RUBICON TECHNOLOGY, INC.

 

 

NOTICE OF ANNUAL MEETING OF STOCKHOLDERS

TO BE HELD ON MAY [   ], 2017

As a stockholder of Rubicon Technology, Inc., a Delaware corporation (the “Company,” “we,” “us” or “our”), you are cordially invited to attend the Annual Meeting of Stockholders of the Company (the “Annual Meeting”) to be held at the [place], at [X:00 a.m.] local time on May [   ], 2017, for the following purposes:

1. To approve an amendment to our Eighth Amended and Restated Certificate of Incorporation (as amended, our “Certificate of Incorporation”), to declassify the Board of Directors and provide for the annual election of directors;

2. To approve an amendment to our Certificate of Incorporation to effect a reverse stock split of our common stock at a ratio in a range of 1-for-10 to 1-for-20, such ratio to be determined in the sole discretion of the Board of Directors;

3. To approve an amendment to our Certificate of Incorporation to decrease our authorized number of shares of common stock to three times the number of shares of our common stock outstanding immediately following a reverse stock split implemented by the Board of Directors, rounded up to the nearest 100,000 shares;

4. To elect one director to serve for a one-year term (or if the amendment of our Certificate of Incorporation to declassify our Board of Directors set forth in Proposal 1 is not approved, to elect a Class I director to serve for a three year term);

5. To ratify the selection of Grant Thornton LLP our independent registered public accounting firm for the fiscal year ending December 31, 2017;

6. To approve, on a non-binding advisory basis, the compensation of our named executive officers (Say-on-Pay);

7. To vote, on a non-binding advisory basis, on the frequency of future Say-on-Pay votes (every one, two or three years); and

8. To transact such other business as may properly come before the Annual Meeting or any continuation or adjournment thereof.

Our Board of Directors has fixed the close of business on [   ], 2017 as the record date for determining the stockholders entitled to notice of, and to vote at, the Annual Meeting and at any postponement or adjournment thereof.

Your vote will be especially important at the Annual Meeting.
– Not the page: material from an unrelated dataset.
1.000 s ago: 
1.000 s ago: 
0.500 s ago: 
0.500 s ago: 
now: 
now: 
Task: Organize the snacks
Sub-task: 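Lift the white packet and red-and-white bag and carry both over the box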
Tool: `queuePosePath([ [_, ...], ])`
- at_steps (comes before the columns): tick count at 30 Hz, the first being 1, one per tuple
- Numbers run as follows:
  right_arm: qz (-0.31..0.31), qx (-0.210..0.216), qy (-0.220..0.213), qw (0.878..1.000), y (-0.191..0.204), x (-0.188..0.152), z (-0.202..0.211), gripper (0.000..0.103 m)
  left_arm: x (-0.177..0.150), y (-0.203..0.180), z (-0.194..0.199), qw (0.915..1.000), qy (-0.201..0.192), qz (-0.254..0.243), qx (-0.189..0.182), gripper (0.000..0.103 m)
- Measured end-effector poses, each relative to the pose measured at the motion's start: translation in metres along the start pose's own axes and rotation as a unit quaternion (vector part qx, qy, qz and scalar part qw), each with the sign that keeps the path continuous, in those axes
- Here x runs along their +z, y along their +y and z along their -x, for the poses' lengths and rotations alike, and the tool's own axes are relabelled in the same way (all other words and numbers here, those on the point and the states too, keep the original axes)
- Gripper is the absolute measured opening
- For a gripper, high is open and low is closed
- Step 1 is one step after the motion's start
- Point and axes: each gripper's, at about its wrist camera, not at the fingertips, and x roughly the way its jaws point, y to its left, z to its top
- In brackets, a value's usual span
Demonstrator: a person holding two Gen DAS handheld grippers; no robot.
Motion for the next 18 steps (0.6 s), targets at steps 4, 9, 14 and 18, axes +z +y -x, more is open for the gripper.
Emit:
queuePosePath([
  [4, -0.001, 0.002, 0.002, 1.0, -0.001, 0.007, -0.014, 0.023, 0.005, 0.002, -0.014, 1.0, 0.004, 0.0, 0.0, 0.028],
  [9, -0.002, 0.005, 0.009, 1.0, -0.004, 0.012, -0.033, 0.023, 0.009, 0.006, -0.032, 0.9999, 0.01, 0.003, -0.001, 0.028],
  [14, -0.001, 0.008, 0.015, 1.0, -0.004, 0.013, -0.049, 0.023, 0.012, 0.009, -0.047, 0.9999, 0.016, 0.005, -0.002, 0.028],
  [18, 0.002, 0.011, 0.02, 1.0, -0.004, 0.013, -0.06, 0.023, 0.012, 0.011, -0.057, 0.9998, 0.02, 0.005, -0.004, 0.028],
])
As you may be aware, Paragon Technologies, Inc., a Delaware corporation (“Paragon”), has notified us that it intends to nominate one individual for election as a director at the Annual Meeting in opposition to the nominee proposed by our Board of Directors. Our Board of Directors does not endorse Paragon’s nominee and unanimously recommends that you vote FOR the election of the nominee proposed by our Board of Directors on the WHITE proxy card.

IT IS IMPORTANT THAT YOUR SHARES BE REPRESENTED AT THE ANNUAL MEETING WHETHER OR NOT YOU ARE PERSONALLY ABLE TO ATTEND. ACCORDINGLY, AFTER READING THE ACCOMPANYING PROXY STATEMENT, PLEASE PROMPTLY SUBMIT YOUR PROXY BY TELEPHONE, INTERNET OR MAIL AS DESCRIBED ON THE WHITE PROXY CARD.

If you vote using a proxy card sent to you by Paragon, you can subsequently revoke it by following the instructions on the WHITE proxy card in the postage-paid envelope provided. Only your latest dated proxy will count. Any proxy may be revoked at any time prior to its exercise at the Annual Meeting as described in the accompanying proxy statement.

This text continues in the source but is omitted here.